Look through the records, and whenever a line includes the word "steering", copy it.

**Collected data entries:**
━━━
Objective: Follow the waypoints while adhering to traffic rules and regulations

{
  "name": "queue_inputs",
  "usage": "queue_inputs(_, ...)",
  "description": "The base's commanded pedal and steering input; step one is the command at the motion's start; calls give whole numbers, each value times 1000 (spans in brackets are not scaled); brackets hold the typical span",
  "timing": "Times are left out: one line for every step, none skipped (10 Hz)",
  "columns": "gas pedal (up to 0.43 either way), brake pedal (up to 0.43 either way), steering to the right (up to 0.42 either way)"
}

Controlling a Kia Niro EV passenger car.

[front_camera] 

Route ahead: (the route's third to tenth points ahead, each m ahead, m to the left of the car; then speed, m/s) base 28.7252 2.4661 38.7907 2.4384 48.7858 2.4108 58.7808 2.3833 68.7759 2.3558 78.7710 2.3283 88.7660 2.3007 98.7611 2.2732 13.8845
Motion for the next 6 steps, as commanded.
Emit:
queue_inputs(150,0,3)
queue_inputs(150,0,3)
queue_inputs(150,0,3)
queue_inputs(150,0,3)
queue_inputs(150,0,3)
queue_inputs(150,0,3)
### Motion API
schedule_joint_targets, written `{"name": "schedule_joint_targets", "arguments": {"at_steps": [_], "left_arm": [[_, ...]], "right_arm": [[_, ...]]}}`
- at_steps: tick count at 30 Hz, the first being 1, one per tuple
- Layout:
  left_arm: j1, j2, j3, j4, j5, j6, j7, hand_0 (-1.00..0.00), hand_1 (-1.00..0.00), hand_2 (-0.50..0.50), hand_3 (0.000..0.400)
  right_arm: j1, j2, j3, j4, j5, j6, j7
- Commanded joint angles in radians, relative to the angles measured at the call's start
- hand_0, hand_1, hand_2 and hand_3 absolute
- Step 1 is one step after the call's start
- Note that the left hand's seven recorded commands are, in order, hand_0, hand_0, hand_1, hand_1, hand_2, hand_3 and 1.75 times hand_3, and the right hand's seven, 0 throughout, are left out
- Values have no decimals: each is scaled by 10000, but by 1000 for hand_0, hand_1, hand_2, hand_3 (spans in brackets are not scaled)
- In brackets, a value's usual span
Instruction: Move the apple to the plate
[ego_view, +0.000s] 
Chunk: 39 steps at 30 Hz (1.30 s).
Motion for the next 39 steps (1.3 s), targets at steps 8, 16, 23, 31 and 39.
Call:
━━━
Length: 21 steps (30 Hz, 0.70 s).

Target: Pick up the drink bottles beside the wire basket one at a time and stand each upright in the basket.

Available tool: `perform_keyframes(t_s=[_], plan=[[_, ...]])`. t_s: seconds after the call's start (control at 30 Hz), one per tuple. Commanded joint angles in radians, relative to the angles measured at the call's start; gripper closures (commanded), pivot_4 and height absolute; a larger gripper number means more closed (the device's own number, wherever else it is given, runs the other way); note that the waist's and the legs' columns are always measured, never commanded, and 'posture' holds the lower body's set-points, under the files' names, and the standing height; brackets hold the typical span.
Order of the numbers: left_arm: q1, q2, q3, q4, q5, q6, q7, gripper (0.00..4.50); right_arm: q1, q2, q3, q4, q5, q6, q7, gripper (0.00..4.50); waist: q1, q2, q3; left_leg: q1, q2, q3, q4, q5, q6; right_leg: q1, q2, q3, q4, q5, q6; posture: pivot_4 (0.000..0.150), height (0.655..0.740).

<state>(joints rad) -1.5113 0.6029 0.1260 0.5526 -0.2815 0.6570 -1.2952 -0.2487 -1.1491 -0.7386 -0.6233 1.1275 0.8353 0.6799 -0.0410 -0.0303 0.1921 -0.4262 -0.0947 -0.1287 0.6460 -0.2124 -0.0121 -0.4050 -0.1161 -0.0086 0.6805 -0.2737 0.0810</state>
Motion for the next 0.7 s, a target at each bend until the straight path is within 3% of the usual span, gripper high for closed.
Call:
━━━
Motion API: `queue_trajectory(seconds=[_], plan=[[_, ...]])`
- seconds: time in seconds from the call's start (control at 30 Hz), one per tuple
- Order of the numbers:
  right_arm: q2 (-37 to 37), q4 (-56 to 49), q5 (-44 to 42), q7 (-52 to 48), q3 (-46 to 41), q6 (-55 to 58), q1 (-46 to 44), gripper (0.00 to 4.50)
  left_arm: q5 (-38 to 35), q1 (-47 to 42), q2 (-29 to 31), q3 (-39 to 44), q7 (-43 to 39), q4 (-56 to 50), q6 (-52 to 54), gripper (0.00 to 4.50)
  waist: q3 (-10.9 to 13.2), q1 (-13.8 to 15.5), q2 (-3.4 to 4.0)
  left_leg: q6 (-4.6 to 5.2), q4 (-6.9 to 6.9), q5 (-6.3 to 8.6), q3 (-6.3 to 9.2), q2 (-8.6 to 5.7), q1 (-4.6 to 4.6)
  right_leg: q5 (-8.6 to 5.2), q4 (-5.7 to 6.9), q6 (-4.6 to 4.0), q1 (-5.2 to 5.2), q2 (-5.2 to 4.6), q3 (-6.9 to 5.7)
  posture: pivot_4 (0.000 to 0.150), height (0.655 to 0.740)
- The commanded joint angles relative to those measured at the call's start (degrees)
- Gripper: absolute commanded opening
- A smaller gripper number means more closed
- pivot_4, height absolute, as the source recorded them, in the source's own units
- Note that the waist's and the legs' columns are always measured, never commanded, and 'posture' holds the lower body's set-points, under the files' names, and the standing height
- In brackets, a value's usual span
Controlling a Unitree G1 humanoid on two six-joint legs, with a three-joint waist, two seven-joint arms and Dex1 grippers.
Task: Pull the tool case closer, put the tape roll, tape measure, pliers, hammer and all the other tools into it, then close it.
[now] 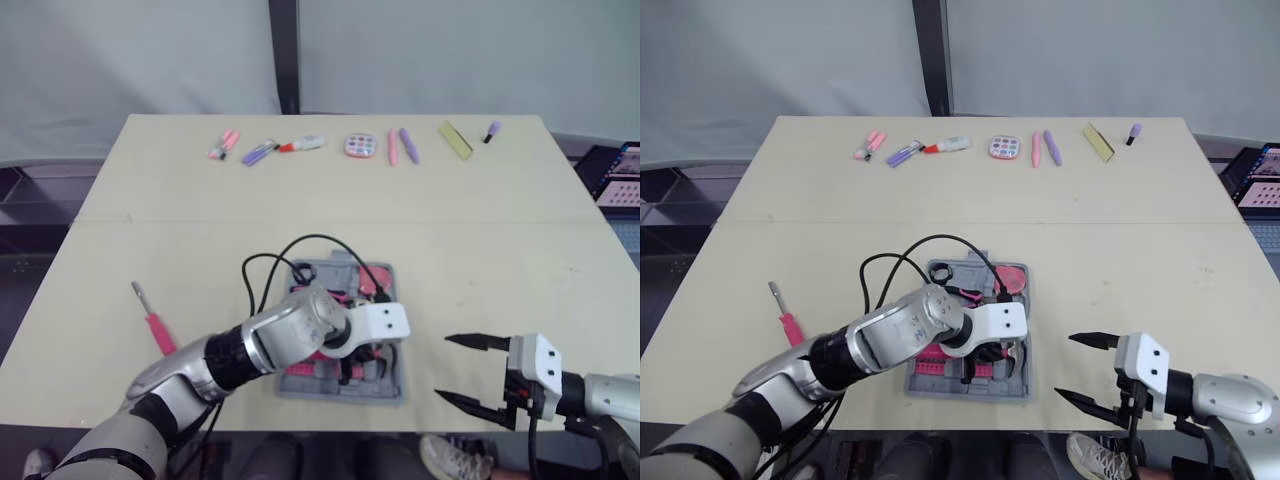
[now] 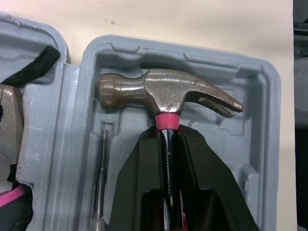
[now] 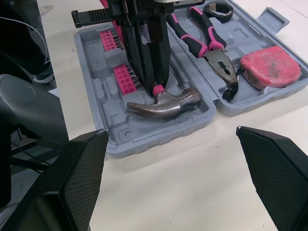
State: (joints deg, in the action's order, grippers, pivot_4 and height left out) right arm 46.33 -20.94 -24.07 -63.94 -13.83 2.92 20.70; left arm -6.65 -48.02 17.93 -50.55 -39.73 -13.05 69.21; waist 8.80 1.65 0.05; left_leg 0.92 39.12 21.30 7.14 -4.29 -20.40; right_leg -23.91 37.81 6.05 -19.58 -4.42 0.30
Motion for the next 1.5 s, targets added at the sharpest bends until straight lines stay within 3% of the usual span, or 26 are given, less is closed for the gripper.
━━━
**Output for this exercise:**
  "description": "The base's commanded pedal and steering input; step one is the command at the motion's start; calls give whole numbers, each value times 1000 (spans in brackets are not scaled); brackets hold the typical span",
  "columns": "gas pedal (up to 0.43 either way), brake pedal (up to 0.43 either way), steering to the right (up to 0.42 either way)"

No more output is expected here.